**What is needed**
For the word "Should", count the lines below that contain it. Give the number alone.

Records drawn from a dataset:
*** Begin section ***

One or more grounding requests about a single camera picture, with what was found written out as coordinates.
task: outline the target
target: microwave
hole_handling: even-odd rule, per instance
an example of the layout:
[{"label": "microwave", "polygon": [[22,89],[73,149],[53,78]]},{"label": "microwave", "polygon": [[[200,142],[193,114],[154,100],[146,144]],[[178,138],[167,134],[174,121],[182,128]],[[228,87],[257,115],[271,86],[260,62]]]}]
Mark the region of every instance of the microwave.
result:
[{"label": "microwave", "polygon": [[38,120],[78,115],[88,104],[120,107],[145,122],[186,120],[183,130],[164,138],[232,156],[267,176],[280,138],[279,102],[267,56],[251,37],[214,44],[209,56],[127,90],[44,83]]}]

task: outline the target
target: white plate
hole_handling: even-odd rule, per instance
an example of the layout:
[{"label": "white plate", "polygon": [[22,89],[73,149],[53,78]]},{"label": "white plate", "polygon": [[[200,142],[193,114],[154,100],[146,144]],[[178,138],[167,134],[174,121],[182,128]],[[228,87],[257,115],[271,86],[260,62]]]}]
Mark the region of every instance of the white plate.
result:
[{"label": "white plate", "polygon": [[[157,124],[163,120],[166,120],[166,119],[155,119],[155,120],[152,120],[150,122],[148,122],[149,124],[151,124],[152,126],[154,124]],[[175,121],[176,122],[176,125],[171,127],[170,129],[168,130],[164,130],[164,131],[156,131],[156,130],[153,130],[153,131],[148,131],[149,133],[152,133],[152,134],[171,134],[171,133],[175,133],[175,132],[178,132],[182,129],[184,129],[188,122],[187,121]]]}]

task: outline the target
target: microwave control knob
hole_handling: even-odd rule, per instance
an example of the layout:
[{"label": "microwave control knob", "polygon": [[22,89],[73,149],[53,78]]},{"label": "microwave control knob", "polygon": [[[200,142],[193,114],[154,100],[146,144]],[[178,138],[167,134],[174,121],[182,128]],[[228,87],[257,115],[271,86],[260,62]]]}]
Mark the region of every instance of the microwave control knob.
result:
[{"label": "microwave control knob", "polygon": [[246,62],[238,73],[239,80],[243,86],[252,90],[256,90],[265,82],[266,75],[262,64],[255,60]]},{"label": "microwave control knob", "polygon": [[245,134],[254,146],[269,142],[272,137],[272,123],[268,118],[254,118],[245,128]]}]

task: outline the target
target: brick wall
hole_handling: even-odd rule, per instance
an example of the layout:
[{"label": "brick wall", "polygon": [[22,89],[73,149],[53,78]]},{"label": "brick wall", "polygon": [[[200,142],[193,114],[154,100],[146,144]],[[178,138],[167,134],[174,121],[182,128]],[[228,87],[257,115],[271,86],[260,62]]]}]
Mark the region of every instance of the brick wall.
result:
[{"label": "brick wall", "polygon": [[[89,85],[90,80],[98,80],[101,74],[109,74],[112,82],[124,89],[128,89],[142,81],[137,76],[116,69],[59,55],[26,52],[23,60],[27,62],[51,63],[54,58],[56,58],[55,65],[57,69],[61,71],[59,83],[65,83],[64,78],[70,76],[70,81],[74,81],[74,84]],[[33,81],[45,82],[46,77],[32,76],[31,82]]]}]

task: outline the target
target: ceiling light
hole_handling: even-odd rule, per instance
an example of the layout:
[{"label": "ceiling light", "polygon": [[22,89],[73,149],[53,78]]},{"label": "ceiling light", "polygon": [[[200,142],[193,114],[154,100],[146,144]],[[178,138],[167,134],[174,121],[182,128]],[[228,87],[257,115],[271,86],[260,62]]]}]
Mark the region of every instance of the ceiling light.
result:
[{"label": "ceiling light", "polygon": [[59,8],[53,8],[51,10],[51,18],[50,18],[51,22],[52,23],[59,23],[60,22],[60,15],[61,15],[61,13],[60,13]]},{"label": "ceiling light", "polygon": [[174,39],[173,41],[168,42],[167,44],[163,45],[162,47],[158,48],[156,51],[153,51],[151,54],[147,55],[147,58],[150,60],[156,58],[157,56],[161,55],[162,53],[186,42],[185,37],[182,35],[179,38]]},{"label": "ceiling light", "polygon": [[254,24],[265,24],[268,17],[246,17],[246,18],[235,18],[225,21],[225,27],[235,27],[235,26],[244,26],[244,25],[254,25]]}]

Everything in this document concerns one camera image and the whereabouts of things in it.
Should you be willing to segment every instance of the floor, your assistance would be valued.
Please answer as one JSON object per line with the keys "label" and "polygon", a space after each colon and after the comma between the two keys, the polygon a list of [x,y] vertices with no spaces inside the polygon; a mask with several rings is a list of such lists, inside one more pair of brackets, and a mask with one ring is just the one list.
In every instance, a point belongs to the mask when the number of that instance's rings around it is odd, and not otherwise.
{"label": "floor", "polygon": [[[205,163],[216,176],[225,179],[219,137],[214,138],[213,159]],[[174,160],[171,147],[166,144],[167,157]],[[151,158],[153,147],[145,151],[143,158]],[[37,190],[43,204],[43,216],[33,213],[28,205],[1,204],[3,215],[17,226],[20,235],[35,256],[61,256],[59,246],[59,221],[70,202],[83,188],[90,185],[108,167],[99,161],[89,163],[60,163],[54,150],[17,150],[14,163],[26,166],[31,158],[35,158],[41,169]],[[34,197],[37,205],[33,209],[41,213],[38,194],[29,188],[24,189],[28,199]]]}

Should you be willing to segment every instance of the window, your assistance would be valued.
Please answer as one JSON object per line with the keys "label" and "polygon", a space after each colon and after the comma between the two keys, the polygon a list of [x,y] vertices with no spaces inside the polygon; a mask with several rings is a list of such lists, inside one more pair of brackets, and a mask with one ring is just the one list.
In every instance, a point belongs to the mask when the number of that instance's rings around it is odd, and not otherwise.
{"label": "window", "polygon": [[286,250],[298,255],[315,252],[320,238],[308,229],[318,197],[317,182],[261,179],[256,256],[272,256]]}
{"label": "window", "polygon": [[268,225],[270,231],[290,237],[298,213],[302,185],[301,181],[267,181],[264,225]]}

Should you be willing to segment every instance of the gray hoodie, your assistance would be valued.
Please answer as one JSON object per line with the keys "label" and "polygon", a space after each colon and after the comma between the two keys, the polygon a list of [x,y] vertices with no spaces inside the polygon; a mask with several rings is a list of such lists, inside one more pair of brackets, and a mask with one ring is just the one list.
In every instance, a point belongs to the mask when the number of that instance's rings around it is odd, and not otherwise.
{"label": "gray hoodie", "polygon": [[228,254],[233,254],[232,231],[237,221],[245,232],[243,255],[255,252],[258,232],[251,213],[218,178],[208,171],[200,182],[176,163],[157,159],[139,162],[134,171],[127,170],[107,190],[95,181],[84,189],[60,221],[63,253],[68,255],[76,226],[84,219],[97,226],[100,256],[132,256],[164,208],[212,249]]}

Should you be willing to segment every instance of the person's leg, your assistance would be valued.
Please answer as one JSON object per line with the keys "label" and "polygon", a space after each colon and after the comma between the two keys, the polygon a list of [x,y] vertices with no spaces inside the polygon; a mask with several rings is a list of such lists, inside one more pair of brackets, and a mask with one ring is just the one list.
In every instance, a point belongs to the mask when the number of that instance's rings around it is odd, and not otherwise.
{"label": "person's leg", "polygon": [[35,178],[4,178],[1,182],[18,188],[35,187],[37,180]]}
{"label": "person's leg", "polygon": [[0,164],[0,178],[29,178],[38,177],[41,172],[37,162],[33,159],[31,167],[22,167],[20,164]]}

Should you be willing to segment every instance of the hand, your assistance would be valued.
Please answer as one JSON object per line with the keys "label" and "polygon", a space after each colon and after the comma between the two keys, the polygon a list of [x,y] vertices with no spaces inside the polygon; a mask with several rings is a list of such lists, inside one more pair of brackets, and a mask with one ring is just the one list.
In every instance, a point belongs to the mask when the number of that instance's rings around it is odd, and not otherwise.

*** End section ***

**Solution to the exercise**
5